Id. As set forth above, this is essentially the same story the Court finds here: MSI chose to initiate a systematic and continuous business relationship with a North Dakota resident. The communications and contacts at issue created, furthered, and executed that relationship. Compare Ferer, 558 F.2d at 452-53 (describing routine business communications). The Court thus concludes that the quality of these contacts militates in favor of jurisdiction. Guiness Import Co., 153 F.3d at 614.
b. Quantity of contacts
The Court has above held that in the precise context of this case, the various phone and electronic communications between BSE in North Dakota and MSI in Canada “count” for jurisdictional purposes. In light of this holding, it becomes relevant that there were apparently hundreds of such communications. Thus, this factor as well favors finding jurisdiction. Guiness Import Co., 153 F.3d at 614.

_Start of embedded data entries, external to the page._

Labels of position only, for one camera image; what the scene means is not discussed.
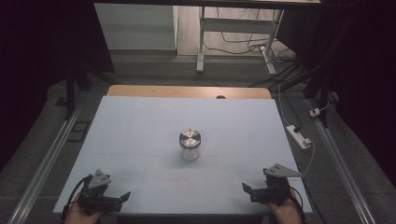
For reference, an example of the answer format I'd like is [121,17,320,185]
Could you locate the wooden table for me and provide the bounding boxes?
[106,84,273,101]

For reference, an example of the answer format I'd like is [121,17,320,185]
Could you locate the pale blue table mat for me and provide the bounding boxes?
[52,95,314,216]

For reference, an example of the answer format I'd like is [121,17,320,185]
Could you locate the dark curtain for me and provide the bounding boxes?
[276,0,396,188]
[0,0,116,173]

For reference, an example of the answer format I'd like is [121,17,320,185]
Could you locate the white power strip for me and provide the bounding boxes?
[286,124,313,151]

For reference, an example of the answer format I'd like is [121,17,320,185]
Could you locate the black rectangular floor frame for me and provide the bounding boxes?
[66,120,92,144]

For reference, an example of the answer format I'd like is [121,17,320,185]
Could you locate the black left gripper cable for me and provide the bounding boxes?
[60,175,93,224]

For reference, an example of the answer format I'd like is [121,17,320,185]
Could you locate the person's right hand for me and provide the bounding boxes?
[266,189,304,224]

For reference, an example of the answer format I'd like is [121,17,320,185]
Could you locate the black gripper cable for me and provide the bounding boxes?
[60,175,93,224]
[288,185,307,224]

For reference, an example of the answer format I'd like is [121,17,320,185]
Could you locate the person's left hand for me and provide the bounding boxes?
[64,201,105,224]

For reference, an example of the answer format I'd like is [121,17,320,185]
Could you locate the white desk frame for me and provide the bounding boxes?
[195,6,285,77]

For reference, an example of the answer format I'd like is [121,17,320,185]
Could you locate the aluminium floor rail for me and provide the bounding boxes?
[305,98,378,224]
[7,92,89,224]

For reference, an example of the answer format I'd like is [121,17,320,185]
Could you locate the black floor cable bundle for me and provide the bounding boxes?
[204,7,304,90]

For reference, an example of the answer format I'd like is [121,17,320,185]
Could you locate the black metal stand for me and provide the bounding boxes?
[279,59,335,129]
[55,61,117,121]

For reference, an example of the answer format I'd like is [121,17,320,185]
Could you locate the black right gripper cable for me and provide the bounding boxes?
[288,185,307,224]

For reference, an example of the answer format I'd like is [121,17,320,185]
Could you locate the clear glass jar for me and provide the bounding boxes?
[179,143,201,162]

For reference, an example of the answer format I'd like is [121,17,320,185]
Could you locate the pale grey cabinet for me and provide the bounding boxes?
[93,3,179,51]

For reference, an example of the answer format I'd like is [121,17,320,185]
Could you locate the silver metal jar lid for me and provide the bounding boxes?
[178,128,202,149]

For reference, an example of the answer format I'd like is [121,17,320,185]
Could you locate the thin white cable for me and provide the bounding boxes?
[277,83,317,180]

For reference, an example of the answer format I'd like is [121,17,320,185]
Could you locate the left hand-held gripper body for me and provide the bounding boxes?
[77,169,112,216]

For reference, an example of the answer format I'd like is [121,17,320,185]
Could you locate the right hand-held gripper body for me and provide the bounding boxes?
[258,163,304,207]

c. Relation of claim to North Dakota
The claims here all revolve around the failed commercial relationship between the parties. Specifically, the issue is whether five different contracts were breached, three through repudiation and two through problems with performance. As the Court emphasized above, these contracts were all products of the commercial relationship between the parties, a relationship which was centered on and routed through North Dakota. Thus, the claim is squarely related to North Dakota, and this factor favors a finding of jurisdiction. Guiness Import Co., 153 F.3d at 614.
d. Interest of North Dakota
The last two factors, the interest of the forum and convenience of the parties, are less important than the first three. See Land-O-Nod Co. v. Bassett Furniture Indus., Inc., 708 F.2d 1338, 1340 (8th Cir. 1983). North Dakota clearly has an interest in ensuring its citizens a forum in which to litigate, especially when the state has become the nexus of a business relationship. Thus, this factor favors a finding of jurisdiction.e. Convenience of parties and witnesses
Finally, the convenience of witnesses and parties, though disputed, does not disfavor North Dakota. MSI, consistent with its focus on the Roseville project, insists that the majority of witnesses and evidence is located in California; indeed, it argues that a great amount of fact and expert witnesses will testify concerning Roseville. BSE of course deemphasizes the asserted primacy of the Roseville project and so urges that the key witnesses are its employees, who are in Fargo, and others in the Midwest; it also points out that air travel from Ontario to Fargo is quicker than to California. The Court’s view is that the case involves a commercial relationship, and the California issues are only some among many to be litigated. Though there may be some advantage to California, there are disadvantages as well, in that the BSE employees are here and individuals from the other projects are in neither place. Thus, the Court concludes that this factor does not change its general view that jurisdiction is appropriate here. Guiness Import Co., 153 F.3d at 614.
For the above reasons, the motion to dismiss is DENIED.
IT IS SO ORDERED.
Dated this ____ day of February, 2002.